ABSTRACT
Duodenal bicarbonate secretion is critical to epithelial protection, nutrient digestion/absorption and is impaired in cystic fibrosis (CF). We examined if linaclotide, typically used to treat constipation, may also stimulate duodenal bicarbonate secretion. Bicarbonate secretion was measured in vivo and in vitro using mouse and human duodenum (biopsies and enteroids). Ion transporter localization was identified with confocal microscopy and de novo analysis of human duodenal single cell RNA sequencing (sc-RNAseq) datasets was performed. Linaclotide increased bicarbonate secretion in mouse and human duodenum in the absence of CFTR expression (Cftr knockout mice) or function (CFTRinh-172). NHE3 inhibition contributed to a portion of this response. Linaclotide-stimulated bicarbonate secretion was eliminated by down-regulated in adenoma (DRA, SLC26A3) inhibition during loss of CFTR activity. Sc-RNAseq identified that 70% of villus cells expressed SLC26A3, but not CFTR, mRNA. Loss of CFTR activity and linaclotide increased apical brush border expression of DRA in non-CF and CF differentiated enteroids. These data provide further insights into the action of linaclotide and how DRA may compensate for loss of CFTR in regulating luminal pH. Linaclotide may be a useful therapy for CF individuals with impaired bicarbonate secretion.
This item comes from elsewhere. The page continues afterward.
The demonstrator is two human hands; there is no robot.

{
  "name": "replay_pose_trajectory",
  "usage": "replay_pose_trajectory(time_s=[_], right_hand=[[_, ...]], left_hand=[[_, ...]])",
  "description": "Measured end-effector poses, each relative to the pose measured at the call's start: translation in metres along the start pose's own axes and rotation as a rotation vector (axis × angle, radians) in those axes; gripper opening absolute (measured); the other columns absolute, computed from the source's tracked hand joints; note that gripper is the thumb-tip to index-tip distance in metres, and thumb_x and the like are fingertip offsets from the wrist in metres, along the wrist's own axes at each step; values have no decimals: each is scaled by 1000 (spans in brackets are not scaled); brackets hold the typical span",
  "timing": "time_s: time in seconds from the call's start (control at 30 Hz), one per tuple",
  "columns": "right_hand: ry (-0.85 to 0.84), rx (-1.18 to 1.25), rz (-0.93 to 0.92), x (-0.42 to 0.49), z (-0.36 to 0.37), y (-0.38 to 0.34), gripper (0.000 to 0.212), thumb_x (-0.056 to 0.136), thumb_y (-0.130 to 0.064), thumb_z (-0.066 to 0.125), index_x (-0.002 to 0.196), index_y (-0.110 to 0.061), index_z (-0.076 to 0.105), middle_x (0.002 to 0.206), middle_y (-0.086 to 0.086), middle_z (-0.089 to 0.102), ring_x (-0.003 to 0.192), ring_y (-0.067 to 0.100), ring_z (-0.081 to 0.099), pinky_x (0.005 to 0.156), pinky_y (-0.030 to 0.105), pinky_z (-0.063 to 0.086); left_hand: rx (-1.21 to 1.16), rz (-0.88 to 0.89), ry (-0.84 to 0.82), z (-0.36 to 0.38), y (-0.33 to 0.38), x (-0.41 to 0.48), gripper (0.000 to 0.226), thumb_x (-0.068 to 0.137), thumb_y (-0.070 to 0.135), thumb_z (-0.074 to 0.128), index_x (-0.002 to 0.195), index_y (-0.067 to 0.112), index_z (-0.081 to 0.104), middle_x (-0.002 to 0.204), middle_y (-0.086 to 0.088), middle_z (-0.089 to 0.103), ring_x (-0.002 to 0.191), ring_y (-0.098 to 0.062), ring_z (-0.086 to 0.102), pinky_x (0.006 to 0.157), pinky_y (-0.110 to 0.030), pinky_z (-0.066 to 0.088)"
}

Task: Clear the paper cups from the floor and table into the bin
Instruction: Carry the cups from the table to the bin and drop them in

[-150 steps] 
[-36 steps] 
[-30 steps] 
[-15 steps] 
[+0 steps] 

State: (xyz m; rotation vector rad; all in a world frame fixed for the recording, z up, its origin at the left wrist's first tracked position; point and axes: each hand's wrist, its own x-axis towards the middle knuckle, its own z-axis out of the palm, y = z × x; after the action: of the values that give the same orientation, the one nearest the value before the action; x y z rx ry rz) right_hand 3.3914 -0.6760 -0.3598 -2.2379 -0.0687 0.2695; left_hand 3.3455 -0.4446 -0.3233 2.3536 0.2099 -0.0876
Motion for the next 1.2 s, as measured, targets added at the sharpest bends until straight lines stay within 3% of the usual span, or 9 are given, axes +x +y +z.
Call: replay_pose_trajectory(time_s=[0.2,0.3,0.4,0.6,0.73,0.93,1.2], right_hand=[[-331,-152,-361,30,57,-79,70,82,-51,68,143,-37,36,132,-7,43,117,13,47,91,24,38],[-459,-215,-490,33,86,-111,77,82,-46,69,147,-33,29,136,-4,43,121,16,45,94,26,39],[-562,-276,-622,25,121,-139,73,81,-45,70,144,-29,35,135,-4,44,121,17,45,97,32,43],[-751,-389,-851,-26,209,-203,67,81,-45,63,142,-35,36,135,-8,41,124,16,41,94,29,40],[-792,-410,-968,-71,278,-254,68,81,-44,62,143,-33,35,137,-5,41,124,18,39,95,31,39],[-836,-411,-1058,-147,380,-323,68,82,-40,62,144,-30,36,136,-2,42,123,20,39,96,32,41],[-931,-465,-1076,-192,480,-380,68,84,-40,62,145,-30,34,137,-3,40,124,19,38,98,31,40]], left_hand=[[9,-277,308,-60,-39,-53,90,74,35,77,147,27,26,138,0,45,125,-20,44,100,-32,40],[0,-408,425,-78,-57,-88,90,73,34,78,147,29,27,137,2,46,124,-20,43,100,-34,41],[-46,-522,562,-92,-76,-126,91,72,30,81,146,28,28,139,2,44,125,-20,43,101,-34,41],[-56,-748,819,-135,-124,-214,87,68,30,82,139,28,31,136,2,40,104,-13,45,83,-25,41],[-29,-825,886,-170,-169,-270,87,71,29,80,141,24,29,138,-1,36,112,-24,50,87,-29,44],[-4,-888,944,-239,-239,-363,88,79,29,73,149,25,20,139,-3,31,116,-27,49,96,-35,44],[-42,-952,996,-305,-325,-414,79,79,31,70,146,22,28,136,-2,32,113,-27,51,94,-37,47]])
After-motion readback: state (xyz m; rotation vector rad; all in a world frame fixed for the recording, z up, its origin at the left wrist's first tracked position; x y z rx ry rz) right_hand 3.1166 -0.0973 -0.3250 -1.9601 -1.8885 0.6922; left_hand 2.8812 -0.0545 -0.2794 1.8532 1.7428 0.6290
Competing Interest Statement
ZMS received financial compensation from AbbVie for professional consultation unrelated to linaclotide. AbbVie did not pay for, contribute, have any special access to data, or have any involvement in any aspect of the work. Also, received consulting fees from 4D Molecular Therapeutics, which had no involvement in the work or access to any data.
Footnotes
Conflicts of Interest: JBS, AMT, SMA, VVU, JEC, YJ, JG, MOA, OC, CJK: The authors have declared no conflict of interest. ZMS: Received financial compensation from AbbVie for professional consultation unrelated to linaclotide. AbbVie did not pay for, contribute, have any special access to data, or have any involvement in any aspect of the work. Also, received consulting fees from 4D Molecular Therapeutics, which had no involvement in the work or access to any data.
Included additional data supporting the ability of CFTRinh-172 to inhibit forskolin-stimulated CFTR activity in mouse tissue and human duodenal enteroids. Given the broad use of CFTRinh-172 throughout the experiments we feel that this additional data provides greater confidence in interpreting our results. We have performed additional mouse in vitro experiments examining DRAs role in linaclotide-stimulated bicarbonate secretion when CFTR is functional. We have done this by increasing the n of our prior experiments but also by performing new experiments using a different DRA inhibitor. These results show that when CFTR is functional DRA is not necessary for linaclotide-stimulated duodenal bicarbonate secretion CFTR is sufficient. We have updated our conclusions (and manuscript title) accordingly. To better understand how CFTR inhibition (or lack of CFTR expression in cystic fibrosis enteroids) leads to increased brush border expression of DRA we performed new experiments measuring intracellular pH in duodenal enteroids before and after CFTR inhibition. In these experiments we found that CFTR inhibition transiently increased intracellular pH likely due to bicarbonate trapping. This alkalinization is transient with subsequent intracellular pH recovery. Pre-treatment of enteroids with DRA inhibitor altered the intracellular pH recovery.